Using the data below, gather each line that includes the word "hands".

= DATA =
——

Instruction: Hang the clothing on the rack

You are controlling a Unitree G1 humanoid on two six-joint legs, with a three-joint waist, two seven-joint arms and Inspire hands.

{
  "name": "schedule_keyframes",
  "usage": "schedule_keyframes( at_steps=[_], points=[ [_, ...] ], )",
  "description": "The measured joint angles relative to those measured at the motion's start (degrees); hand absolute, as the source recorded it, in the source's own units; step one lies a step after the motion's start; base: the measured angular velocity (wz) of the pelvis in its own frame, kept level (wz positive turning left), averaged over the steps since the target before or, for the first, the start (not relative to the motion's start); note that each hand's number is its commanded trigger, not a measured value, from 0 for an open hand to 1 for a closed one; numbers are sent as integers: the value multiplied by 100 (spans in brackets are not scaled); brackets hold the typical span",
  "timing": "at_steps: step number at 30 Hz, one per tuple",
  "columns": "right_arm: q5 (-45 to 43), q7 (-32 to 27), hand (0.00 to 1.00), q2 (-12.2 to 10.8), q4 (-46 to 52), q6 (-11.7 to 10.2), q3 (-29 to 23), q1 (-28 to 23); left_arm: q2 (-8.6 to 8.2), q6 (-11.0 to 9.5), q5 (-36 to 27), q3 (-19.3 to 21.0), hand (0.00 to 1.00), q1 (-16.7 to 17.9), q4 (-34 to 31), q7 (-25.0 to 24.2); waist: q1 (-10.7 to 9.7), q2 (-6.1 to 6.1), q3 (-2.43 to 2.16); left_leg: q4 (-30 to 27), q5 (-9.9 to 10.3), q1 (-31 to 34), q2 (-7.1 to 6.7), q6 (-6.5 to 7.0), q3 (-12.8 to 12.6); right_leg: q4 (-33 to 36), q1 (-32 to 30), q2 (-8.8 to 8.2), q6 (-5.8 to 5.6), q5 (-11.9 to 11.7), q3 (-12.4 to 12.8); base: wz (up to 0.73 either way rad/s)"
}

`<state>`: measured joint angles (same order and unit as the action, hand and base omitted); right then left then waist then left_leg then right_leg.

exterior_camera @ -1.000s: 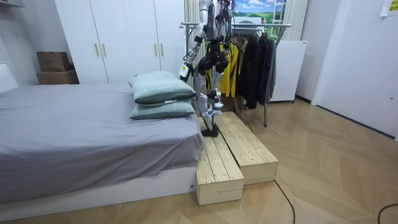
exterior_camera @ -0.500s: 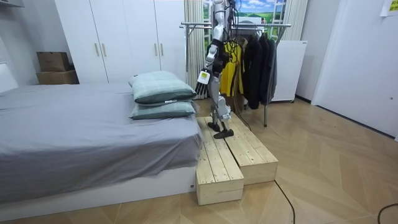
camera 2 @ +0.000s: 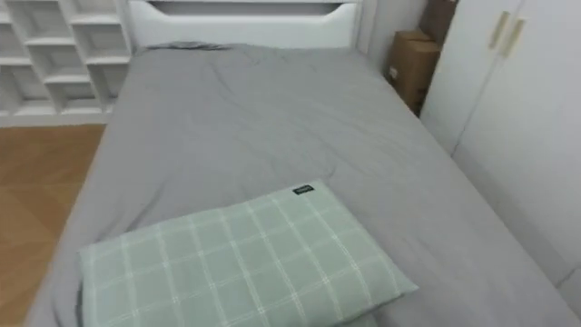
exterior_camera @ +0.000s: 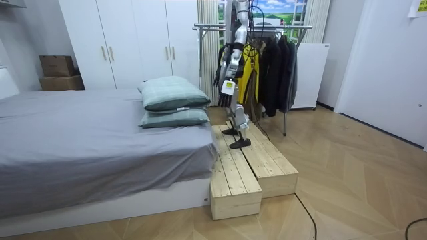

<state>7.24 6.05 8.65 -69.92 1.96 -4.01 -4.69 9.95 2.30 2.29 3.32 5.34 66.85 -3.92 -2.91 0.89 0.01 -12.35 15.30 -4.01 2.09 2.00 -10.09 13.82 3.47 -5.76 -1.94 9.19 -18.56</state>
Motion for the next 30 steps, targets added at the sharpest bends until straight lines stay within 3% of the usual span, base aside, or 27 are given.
schedule_keyframes(
  at_steps=[5,7,9,14,19,30],
  points=[
    [149,-57,0,-39,-12,-2,1,-53,5,-59,-48,95,0,148,-2,228,33,66,-10,-40,-16,20,-175,24,417,-296,247,-7,-77,3,365,41],
    [146,-77,0,-41,-7,-1,1,-87,-2,-59,-53,115,0,200,-13,360,42,92,-5,-37,-16,30,-200,25,480,-376,291,-1,-109,4,519,16],
    [116,-137,0,-41,28,12,2,-101,-35,-59,-41,194,0,283,0,473,208,96,6,-13,-16,-52,-201,24,465,-410,315,15,-121,2,705,-10],
    [-30,-144,0,-50,82,14,69,-80,-44,-57,-41,287,0,414,5,504,346,130,36,52,-16,-109,-189,24,501,-466,383,46,-131,8,750,-5],
    [-28,46,0,-63,20,6,277,13,-39,-56,-16,326,0,454,3,573,341,200,52,-66,-15,50,-197,23,616,-523,394,56,-131,8,766,16],
    [727,515,0,-72,-190,62,264,-110,-122,27,236,350,0,423,-26,588,300,110,49,-158,-40,138,-190,-25,726,-527,430,80,-133,9,725,4]
  ],
)
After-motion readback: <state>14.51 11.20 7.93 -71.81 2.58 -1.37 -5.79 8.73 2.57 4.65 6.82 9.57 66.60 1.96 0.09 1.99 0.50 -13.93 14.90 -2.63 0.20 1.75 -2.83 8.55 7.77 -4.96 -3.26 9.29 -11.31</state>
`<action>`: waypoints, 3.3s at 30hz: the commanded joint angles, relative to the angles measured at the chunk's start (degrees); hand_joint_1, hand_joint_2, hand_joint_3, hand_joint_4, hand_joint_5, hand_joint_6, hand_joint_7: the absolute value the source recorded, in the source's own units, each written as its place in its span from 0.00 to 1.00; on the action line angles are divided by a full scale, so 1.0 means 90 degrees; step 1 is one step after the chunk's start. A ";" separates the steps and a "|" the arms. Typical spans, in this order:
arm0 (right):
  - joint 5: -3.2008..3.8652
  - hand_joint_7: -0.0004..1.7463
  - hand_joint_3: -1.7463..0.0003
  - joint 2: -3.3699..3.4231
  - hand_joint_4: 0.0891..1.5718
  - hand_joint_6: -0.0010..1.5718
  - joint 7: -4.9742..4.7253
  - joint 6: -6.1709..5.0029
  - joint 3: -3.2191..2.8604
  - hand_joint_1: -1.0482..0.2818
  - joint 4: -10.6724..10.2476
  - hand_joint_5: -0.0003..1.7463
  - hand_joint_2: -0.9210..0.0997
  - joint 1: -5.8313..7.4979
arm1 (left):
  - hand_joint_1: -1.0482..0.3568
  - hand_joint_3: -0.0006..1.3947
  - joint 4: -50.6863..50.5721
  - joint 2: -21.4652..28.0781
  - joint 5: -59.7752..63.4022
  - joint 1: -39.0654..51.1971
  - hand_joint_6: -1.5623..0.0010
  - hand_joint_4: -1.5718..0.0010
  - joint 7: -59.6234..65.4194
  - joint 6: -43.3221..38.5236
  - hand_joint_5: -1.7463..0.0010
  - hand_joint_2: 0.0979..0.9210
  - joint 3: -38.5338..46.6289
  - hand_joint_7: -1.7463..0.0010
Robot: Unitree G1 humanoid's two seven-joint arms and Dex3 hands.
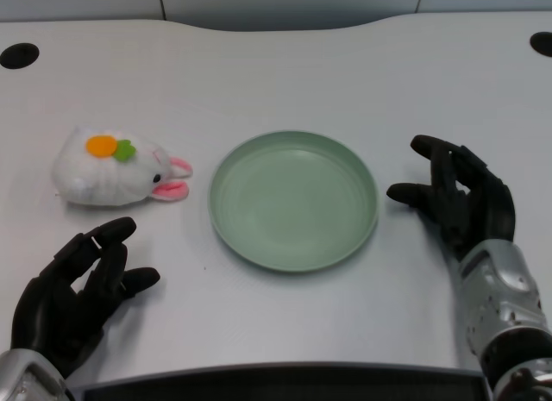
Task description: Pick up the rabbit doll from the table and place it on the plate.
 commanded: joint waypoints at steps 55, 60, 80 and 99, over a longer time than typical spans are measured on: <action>0.0048 0.46 0.78 0.0109 0.41 0.41 -0.0022 -0.0018 -0.0010 0.50 -0.0075 0.67 0.00 0.0048 | 0.36 0.07 -0.0124 0.2311 0.4006 -0.1860 0.77 0.91 -0.0205 -0.2608 0.33 1.00 -0.1481 0.75; 0.0036 0.45 0.78 0.0103 0.41 0.40 -0.0038 0.0001 0.0001 0.50 -0.0089 0.67 0.00 0.0048 | 0.30 0.02 0.0260 0.2987 0.5192 -0.2666 0.79 0.95 -0.0370 -0.2525 0.45 1.00 -0.2146 0.90; 0.0035 0.45 0.76 0.0125 0.40 0.39 -0.0080 0.0074 0.0016 0.50 -0.0173 0.68 0.00 0.0064 | 0.03 0.02 0.2368 0.3547 0.8112 -0.5049 0.92 1.00 -0.1204 -0.2776 0.89 0.98 -0.4309 0.99; 0.0047 0.45 0.77 0.0158 0.39 0.40 -0.0110 0.0064 0.0022 0.50 -0.0268 0.68 0.00 0.0132 | 0.00 0.00 0.5890 0.2849 0.8638 -0.6620 0.97 1.00 -0.1016 -0.2689 1.00 0.93 -0.5450 0.99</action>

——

= ANSWER FOR THE TASK =
You are controlling a Unitree G1 humanoid on two six-joint legs, with a three-joint waist, two seven-joint arms and Inspire hands.
Robot: Unitree G1 humanoid's two seven-joint arms and Dex3 hands.

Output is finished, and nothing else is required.